The problem
Take from the data every line in which the word "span" is found.

>>>>>

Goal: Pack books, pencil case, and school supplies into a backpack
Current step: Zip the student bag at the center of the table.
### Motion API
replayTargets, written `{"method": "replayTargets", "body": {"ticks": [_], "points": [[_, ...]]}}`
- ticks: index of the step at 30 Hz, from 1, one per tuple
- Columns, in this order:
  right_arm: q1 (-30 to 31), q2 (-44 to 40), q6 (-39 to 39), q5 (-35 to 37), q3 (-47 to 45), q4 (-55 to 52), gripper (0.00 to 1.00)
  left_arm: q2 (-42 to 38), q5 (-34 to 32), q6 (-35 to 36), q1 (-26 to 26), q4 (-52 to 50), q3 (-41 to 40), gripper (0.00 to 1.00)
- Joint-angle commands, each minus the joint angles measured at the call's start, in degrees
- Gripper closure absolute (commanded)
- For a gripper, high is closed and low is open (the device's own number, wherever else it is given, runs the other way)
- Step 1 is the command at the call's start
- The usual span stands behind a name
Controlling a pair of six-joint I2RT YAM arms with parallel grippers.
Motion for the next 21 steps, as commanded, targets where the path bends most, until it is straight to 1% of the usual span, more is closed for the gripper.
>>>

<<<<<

Output of the task
- The usual span stands behind a name
Motion for the next 21 steps, as commanded, targets where the path bends most, until it is straight to 1% of the usual span, more is closed for the gripper.

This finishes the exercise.